All -- we will not have a pop-up banner.
I know you want more insight into the trends: we will provide some of those in our upcoming reports and metrics and we will plan to shift to a quarterly cadence of a more specific metrics report that will include fundraising.
Just to cover some basic trends: the last two years have significantly changed our traffic composition. Regionally, we are seeing growth in emerging languages and regions. This is great: people who need the knowledge most, but cannot afford it and often live in countries where free speech is criminalized are learning about Wikipedia. We need to keep supporting that. In Europe, North America, Australia, etc. we see Wikipedia becoming a part of the fabric of the internet itself: embedded in web searches, operating systems, and other online resources. This is great too: people get knowledge wherever they are. Both of those trends however can make it more difficult to raise funds (and sometimes contribute), so we have to make sure we adapt.
We are doing a lot of work around thinking through a diversified fundraising strategy.
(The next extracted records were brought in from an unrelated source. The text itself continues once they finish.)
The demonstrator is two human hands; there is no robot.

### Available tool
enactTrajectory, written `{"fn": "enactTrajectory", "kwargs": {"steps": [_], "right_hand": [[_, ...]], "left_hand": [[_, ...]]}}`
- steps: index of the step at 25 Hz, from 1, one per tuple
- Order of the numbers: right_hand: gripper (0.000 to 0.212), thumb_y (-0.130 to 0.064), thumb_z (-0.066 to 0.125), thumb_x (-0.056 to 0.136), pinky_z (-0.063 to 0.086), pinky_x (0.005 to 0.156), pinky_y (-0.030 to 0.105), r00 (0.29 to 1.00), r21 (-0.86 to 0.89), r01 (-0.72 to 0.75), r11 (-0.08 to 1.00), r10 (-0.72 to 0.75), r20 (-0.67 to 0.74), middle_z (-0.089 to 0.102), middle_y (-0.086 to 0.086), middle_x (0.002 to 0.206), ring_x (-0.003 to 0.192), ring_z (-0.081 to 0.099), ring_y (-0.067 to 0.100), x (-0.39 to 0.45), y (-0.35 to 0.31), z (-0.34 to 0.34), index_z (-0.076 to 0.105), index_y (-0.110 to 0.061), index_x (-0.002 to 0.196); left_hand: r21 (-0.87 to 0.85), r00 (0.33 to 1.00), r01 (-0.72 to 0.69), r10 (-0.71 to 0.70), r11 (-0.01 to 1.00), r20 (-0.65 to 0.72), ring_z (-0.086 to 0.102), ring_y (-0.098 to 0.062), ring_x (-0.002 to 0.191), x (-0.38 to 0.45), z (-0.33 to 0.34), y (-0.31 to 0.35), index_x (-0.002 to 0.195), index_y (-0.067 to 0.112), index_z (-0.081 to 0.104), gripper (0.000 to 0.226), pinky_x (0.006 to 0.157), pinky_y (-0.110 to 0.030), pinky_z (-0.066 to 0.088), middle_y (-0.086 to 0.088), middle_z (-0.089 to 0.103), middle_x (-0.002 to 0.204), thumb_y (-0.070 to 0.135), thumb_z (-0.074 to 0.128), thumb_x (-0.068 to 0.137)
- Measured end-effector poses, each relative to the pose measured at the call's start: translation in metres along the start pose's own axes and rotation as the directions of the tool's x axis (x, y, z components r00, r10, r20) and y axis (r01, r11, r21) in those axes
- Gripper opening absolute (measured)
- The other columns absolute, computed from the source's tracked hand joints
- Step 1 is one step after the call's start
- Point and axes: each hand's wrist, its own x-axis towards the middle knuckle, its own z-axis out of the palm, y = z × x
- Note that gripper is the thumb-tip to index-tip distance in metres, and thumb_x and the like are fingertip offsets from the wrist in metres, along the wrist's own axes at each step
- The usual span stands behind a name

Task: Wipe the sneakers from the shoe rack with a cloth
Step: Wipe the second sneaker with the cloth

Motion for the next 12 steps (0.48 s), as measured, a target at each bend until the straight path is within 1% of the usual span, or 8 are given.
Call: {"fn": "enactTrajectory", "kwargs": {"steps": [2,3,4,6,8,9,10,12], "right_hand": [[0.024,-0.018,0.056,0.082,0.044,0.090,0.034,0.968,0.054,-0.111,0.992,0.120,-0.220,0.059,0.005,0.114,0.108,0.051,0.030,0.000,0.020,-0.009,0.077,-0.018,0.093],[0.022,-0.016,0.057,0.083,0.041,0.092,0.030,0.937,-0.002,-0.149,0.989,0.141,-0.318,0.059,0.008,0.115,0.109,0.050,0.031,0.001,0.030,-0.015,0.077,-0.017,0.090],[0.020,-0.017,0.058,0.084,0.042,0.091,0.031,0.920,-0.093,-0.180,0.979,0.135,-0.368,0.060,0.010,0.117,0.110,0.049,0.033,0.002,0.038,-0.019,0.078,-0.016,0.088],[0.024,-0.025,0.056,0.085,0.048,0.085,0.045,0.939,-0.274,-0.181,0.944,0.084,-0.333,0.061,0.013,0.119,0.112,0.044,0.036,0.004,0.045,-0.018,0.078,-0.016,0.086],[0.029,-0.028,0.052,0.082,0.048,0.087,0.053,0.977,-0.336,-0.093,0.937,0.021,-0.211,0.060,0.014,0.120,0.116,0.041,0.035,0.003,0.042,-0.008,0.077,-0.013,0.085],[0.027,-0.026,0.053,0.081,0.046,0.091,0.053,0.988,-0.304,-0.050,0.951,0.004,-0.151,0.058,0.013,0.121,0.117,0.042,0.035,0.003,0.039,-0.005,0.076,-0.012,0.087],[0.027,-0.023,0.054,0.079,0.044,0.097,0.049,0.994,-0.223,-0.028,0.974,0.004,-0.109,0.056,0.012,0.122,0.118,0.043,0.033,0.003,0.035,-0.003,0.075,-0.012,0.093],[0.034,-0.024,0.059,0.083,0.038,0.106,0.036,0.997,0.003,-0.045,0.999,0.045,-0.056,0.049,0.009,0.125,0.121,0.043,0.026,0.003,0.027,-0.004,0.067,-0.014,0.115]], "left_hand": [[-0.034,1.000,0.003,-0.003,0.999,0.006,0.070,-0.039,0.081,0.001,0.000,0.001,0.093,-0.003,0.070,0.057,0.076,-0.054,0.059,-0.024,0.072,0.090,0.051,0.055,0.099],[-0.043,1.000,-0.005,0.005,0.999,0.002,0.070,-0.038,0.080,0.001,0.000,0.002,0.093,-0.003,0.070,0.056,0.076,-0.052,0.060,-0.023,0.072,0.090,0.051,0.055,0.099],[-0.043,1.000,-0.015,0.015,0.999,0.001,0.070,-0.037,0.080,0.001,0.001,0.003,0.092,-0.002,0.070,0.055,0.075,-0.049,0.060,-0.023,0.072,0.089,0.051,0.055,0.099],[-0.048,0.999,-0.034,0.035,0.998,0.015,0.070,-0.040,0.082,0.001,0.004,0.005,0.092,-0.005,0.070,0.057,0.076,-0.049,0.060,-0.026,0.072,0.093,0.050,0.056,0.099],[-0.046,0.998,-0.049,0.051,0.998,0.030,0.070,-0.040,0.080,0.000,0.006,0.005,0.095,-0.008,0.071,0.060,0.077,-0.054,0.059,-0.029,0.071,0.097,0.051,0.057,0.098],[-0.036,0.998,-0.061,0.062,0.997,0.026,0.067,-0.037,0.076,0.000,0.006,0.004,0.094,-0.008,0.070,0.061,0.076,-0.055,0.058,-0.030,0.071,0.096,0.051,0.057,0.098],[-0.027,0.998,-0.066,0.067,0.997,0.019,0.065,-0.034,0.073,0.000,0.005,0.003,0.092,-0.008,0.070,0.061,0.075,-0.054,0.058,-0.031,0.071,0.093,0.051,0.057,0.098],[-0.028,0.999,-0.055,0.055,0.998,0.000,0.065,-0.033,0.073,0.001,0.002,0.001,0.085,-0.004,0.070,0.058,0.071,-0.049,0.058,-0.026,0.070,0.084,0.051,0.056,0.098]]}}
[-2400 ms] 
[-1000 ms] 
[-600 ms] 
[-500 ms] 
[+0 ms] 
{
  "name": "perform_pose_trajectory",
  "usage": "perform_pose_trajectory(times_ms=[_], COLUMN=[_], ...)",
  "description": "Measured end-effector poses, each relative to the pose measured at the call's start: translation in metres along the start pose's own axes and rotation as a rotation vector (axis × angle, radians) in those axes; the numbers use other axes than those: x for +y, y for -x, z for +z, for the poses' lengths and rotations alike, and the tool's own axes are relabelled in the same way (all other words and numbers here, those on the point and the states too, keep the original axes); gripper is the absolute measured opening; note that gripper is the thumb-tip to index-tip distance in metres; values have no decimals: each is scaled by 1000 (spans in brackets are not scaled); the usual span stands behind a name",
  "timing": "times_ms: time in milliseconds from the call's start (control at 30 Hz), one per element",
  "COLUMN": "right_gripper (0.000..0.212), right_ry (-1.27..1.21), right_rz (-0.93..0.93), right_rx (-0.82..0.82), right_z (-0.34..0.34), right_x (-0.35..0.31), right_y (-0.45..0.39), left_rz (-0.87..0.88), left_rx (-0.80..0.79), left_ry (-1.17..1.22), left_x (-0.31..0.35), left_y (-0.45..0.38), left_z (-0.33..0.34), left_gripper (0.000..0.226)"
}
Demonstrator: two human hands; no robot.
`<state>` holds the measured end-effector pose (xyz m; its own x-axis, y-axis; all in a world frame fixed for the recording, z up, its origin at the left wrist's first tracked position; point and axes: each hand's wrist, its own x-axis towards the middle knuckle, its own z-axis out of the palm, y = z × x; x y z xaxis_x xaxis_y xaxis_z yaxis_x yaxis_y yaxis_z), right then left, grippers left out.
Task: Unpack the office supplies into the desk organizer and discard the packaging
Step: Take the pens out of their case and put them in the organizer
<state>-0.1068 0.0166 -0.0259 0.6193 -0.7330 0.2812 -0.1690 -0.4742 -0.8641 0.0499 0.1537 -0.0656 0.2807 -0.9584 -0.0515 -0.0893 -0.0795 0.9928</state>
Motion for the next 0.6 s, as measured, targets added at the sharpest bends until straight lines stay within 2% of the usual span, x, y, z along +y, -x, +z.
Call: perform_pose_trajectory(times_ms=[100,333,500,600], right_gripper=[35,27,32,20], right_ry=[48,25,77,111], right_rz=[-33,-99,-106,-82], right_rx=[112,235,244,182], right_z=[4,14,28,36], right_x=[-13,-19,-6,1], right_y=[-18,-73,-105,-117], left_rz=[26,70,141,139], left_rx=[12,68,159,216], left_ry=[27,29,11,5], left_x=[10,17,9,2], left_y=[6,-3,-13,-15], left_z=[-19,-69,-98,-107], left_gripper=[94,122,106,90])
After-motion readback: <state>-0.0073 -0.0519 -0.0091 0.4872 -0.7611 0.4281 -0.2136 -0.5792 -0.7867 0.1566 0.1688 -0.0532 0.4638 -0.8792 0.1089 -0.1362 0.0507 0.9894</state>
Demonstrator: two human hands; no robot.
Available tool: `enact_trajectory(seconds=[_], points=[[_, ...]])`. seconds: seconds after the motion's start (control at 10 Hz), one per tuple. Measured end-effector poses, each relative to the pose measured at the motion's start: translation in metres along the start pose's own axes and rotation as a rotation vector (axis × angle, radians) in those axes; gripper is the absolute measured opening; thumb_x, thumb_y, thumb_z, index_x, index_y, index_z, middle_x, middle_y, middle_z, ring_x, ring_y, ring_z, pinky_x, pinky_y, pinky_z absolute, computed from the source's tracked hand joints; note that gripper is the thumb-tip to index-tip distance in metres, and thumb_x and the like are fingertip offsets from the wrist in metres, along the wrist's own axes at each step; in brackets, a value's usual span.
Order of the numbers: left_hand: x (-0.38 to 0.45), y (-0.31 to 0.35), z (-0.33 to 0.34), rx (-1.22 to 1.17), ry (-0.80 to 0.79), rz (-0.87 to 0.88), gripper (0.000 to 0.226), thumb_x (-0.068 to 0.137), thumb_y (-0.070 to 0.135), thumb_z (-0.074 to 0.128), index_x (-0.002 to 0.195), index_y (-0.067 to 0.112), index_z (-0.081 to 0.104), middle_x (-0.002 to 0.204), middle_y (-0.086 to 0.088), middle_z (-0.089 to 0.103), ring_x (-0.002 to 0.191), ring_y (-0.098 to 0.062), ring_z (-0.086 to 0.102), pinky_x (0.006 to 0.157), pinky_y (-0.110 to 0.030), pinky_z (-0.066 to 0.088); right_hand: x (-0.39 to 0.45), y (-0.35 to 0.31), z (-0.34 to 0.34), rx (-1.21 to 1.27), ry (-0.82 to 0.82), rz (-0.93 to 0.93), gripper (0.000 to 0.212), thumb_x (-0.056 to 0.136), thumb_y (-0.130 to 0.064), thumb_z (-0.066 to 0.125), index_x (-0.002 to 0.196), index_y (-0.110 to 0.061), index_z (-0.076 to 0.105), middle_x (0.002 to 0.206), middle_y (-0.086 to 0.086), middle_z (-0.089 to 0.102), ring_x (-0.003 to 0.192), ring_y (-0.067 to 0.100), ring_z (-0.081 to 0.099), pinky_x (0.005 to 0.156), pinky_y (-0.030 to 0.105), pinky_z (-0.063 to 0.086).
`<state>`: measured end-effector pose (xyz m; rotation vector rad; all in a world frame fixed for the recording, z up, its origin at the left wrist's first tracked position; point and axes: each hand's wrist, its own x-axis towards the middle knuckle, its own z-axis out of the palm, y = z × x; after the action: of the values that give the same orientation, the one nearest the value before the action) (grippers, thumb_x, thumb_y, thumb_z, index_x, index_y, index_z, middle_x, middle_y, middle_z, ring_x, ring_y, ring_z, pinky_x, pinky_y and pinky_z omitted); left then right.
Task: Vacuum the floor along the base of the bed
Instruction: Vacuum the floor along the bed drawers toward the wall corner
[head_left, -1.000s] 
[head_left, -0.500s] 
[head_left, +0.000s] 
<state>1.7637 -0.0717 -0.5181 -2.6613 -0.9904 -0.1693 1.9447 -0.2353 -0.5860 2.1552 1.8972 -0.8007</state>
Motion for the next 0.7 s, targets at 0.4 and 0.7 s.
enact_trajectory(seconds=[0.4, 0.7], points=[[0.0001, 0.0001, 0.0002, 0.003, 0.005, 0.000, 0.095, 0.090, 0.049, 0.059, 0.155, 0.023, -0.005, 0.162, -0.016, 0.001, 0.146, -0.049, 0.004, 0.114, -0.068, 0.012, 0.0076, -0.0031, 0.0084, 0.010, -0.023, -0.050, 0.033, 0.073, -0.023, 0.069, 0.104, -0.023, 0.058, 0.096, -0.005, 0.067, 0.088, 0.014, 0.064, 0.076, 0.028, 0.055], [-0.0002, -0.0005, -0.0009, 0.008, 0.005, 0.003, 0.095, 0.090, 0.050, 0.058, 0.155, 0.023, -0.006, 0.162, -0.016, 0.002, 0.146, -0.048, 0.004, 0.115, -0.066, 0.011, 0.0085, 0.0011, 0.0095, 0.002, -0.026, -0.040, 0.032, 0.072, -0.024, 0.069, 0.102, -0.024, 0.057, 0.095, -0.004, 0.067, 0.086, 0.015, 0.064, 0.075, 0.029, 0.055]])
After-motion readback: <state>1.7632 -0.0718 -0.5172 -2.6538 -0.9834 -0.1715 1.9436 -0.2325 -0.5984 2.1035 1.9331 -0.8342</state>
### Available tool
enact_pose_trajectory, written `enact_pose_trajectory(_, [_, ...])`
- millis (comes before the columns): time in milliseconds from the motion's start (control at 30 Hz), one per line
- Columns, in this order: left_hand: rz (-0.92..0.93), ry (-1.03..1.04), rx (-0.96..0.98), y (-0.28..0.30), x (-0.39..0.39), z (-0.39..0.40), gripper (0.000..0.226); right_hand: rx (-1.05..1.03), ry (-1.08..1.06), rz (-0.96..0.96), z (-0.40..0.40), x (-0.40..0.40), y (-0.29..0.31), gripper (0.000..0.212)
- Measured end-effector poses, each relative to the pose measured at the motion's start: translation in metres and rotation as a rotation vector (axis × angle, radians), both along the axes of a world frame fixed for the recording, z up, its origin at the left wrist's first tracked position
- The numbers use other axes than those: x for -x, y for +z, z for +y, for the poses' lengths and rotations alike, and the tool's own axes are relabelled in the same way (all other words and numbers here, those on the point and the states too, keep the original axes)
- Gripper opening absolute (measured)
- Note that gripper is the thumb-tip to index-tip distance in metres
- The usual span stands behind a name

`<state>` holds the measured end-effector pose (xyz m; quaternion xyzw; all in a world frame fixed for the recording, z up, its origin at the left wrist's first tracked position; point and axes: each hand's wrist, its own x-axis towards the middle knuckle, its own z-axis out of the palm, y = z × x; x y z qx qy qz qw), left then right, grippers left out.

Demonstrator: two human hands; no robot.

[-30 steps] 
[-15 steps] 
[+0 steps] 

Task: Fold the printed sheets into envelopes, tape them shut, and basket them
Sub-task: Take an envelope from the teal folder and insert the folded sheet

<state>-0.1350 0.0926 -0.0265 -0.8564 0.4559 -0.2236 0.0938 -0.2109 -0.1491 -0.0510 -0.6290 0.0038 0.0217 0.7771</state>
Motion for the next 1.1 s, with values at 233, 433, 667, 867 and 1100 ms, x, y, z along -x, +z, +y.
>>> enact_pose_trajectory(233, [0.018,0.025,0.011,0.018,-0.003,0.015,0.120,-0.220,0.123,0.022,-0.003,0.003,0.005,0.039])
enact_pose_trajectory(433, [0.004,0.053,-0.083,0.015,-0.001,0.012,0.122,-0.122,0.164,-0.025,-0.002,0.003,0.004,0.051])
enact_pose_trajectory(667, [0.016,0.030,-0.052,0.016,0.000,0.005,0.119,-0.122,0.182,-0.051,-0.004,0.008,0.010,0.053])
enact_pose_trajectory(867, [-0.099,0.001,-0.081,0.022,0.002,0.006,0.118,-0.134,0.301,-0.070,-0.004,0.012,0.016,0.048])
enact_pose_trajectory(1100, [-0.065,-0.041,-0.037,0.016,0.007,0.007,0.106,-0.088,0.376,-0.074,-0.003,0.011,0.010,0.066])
That said, our main tool today are the site banners. Just to be clear: the pop-up banner had advantages. It tested high with readers, was only shown once to each user and cut the total number of impressions needed by a factor of 7! We did hear your concerns however. The Fundraising team listened and quickly integrated your feedback. While our launch banner will be different from last year’s, it will not be a pop-up, overlay content, or be sticky. As always this starting design will iterate daily and have parallel tests, so you may see variations at any given time.
Megan Hernandez will send another email with more details about the process to-date, and how best to communicate with Fundraising during the coming month.
And in the spirit of the holidays I'd like to thank the fundraising team for all of their hard work and to all of the volunteers who have helped with the campaigns.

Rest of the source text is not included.